Whatever we have done, it isn't a US-led offensive, as our General Allen describes the war:
So the recovery of the surge, the reposturing of the battle space, the insertion of the Security Force Assistance Teams, the ANSF moving more into the lead, fighting the insurgency, the beginning of the base closure....
All of that has been going on this summer.... On the whole, the campaign is on track.
What I have been asked in the past is, "When are you shifting the main effort from the south to the east?" And I respond with, "That's not the question." I'm weighting the fight in the east because they need the resources, 'cause that, that insurgent fight is different than the insurgent fight everywhere else in the battle space. But I'm shifting the main effort right now, and the main effort is shifting in that we, ISAF, will become the supporting effort. The ANSF will become the main effort....
What you see I have in the battle space now is a combination of advisors and main-force units. The advisors are inside the Afghan units. The main-force units are partnered with them or are conducting independent ops, and there are really very few independent ISAF operations anymore. It is very, very substantially partnered, and in many cases they are actually ANSF-led.
Now I just came back from [Regional Command-East], where I spent a good bit of time earlier this week with both of the ANSF corps commanders. We're seeing the ANSF routinely conduct operations now from squad level to corps level. I mean, they're running the entire spectrum of operations. Do they need help? The answer is yes. They need a lot of help still, because we still haven't recruited the whole force. ...
[Local uprisings against the Taliban are] really an important moment, actually. And I had the conversation with [President Hamid Karzai] this morning. Each, each one is an organic movement. And they're popping up in a lot of different places. We're going to start to plot them on a map -- we've actually done it already -- but we're going to do some analysis as to, is it tribal? Is it ethnic? What was the particular cause? What is the potential solution?
[Andar district in Ghazni province] is the most conspicuous right now, but there's another really substantial one that's growing in Kamdesh in southern Nuristan. There's one growing in Wardak. There's one growing in Ghor. We've heard of one in Faryab.
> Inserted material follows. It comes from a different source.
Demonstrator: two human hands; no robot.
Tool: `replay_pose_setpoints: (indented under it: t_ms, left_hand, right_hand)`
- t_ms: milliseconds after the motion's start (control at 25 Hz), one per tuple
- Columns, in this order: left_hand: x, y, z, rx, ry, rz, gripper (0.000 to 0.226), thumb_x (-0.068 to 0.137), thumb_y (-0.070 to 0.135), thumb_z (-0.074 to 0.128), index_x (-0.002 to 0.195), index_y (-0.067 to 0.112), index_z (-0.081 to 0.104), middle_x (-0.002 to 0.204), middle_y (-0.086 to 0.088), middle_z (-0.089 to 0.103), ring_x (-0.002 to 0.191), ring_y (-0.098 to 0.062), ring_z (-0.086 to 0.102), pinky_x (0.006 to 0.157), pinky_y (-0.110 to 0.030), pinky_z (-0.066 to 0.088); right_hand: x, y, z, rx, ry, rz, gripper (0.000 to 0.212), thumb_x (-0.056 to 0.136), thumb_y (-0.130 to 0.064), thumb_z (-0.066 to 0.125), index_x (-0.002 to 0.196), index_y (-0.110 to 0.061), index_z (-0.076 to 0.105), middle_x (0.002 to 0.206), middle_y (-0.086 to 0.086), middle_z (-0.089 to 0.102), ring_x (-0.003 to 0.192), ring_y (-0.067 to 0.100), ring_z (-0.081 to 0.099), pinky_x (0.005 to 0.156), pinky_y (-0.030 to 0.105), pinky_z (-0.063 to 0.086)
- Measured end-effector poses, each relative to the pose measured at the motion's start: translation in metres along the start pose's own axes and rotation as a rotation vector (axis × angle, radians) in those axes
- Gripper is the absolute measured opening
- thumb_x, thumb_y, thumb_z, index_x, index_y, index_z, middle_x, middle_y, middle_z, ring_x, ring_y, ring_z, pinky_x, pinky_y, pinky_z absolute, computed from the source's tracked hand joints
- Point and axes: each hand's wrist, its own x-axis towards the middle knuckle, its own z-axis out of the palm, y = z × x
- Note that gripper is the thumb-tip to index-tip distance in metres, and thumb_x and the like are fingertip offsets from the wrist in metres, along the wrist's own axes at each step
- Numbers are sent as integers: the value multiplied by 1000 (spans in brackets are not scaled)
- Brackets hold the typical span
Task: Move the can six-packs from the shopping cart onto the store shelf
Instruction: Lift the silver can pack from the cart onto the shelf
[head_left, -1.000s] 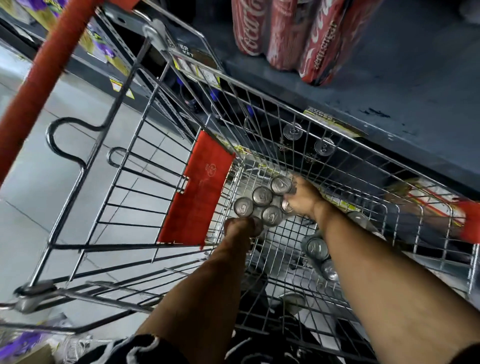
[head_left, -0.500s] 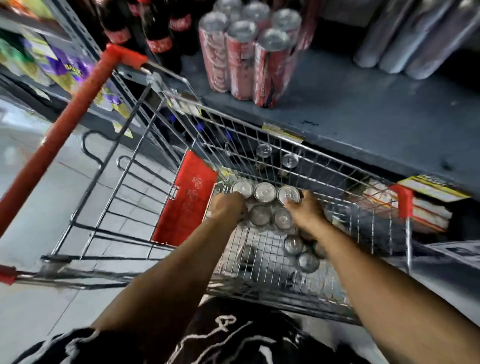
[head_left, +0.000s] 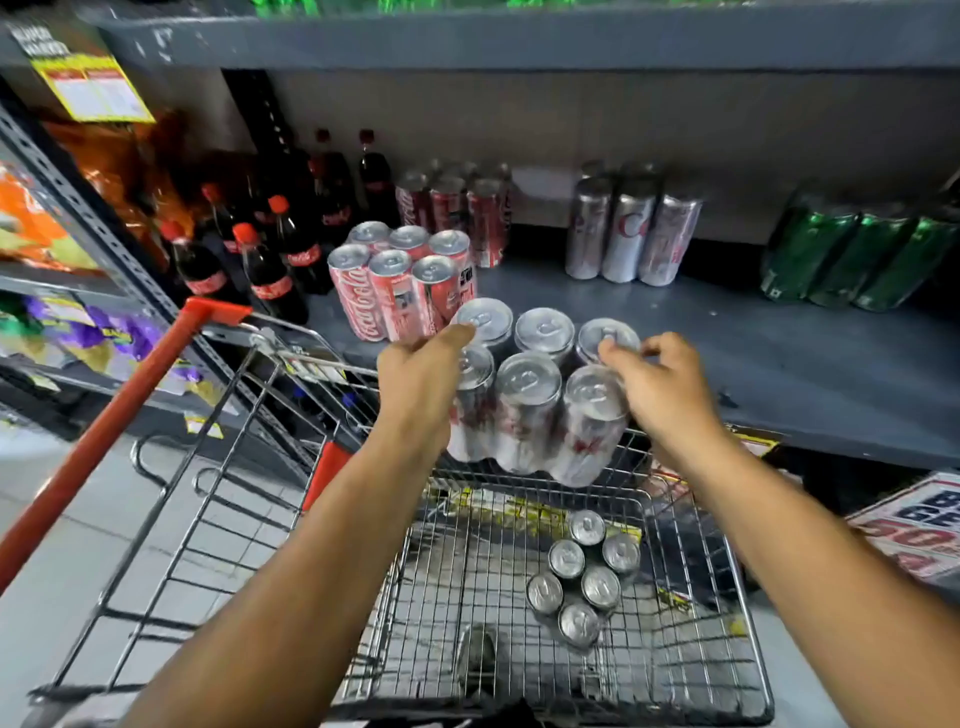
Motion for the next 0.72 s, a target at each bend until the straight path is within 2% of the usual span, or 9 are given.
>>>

And so what we have to do is, as I said to [Karzai] this morning, it's not just about supporting Andar in Ghazni. This is a really important moment for this campaign because the brutality of the Taliban and the desire for local communities to have security has become so, so prominent -- as it was in Anbar -- that they're willing to take the situation into their own hands to do this.
So we appear to be on a different sort of offensive than the one I anticipated. Casualties in Afghanistan are neither high enough to make it clear we are leading an offensive nor low enough to make it seem like we are avoiding combat.
Rather than taking the lead to knock back the Taliban, we are pushing the Afghans forward while we are still there. We're the training wheels, it seems, to give the Afghans confidence that when they take the lead after 2014 they can stand with our logistics help, intelligence help, and advice.
While Allen goes to pains to emphasize the organic nature of the uprisings, I'd be shocked if these aren't the fruits of a lot of special forces efforts while RCE was the shaping phase while the main effort in the south played out.
This doesn't make the local efforts less real. But shame on us if we are just happily surprised at the events.
We can win or lose this war. I don't see why we should be defeatists given what we've accomplished and what we face.
I hate to repeat myself so much, but work he problems. Don't give up in the face of them.